穿过觥筹交错的大厅,沿着红毯铺就的楼梯上至三楼,宾客休息区。
才刚走到第三个休息室,就被人扯着手腕拽进套间。
门一关,灯未开。
男人的吻遍倾轧下来。
江妧并未抗拒,因为她早已闻到熟悉入骨的木质香。
冷冽微淡,是贺斯聿的味道。
呼吸声在幽寂的房内沉沉起伏,交缠得密不透风。
贺斯聿的吻失了平日里的从容,又重又深,像要把人拆吃入味。
他吻得近乎凶狠,唇齿碾磨间带着一股无处安放的躁意。
江妧不用想也知道。
这是醋坛子又打翻了。
她安抚的咬了一口,声音细碎溢出,“别闹了,口红花了。”
还好她学聪明了,包里有携带口红。
贺斯聿偏头,把吻落在她脖颈上,咬她礼服肩带。
江妧又嘶了一声,“不可以弄出痕迹!”
“那我给你咬。”他声音粗重。
江妧不肯,“外面有人。”
“人多才有意思。”他偏偏贴着她,不放。
江妧知道这男人不好哄了,推了推他还在自己脖颈间作乱的脑袋,气息不稳的说,“一会让你帮我挡酒,行不?”
贺斯聿动作一顿。
缓缓抬头,“行!”
大不了散场后,再吻。
江妧终于得了点自由,整理衣服。
两人一前一后的出了休息室。
好在外面没人。
贺斯聿最近是越来越疯了,像即将失控的野兽。
两人前脚刚走,后脚程霜就从角落里走了出来。
看着江妧和贺斯聿离开的方向,眼神阴鸷。
她给蒋琬打了个电话,让她给自己送点东西过来。
她必须要彻底断掉徐舟野对江妧的念头。
唯一的办法,就是让江妧和贺斯聿彻底公开关系。
虽然这个安排看上去可能是便宜了江妧。
可觉得江妧之所以没跟贺斯聿公开关系,完全是因为江妧嫌弃贺斯聿现在一无所有。
她就是要恶心江妧!
而她让蒋琬送的东西,是春药。
程霜知道蒋琬有这东西,而且一直随身携带。
因为蒋琬一直想给宁州下药,好爬上宁州的床,坐实关系。
只可惜每次都没找到机会。
程霜拿到东西后,返回现场。
云程资本在江城并没有什么知名度,但她之所以能拿到东华酒会的入场券,完全是因为她对外宣称即将与极为合作。

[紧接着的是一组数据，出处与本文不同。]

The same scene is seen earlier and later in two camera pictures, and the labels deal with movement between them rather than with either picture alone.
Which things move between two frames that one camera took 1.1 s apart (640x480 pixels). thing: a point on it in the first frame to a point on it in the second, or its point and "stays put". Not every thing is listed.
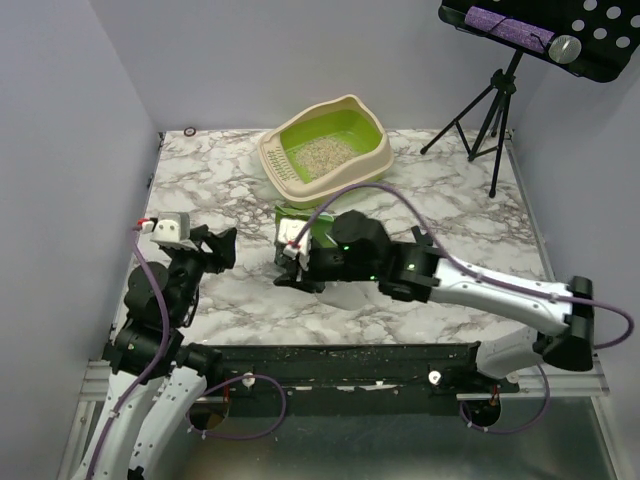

所以程霜返回现场后,立刻有人过来跟她打招呼,与她寒暄,奉承她。
“程总,有机会帮忙引荐一下极为的老板,我对他真的很好奇。”说话的,是沈赟。
他真是闻着味儿就来了。
程霜可没忘记沈赟之前对她的奚落,不冷不淡的说,“再说吧。”
沈赟知道她在敷衍,但还是得陪着笑,恭维,“云程这是要起飞的节奏啊。”
程霜笑而不语。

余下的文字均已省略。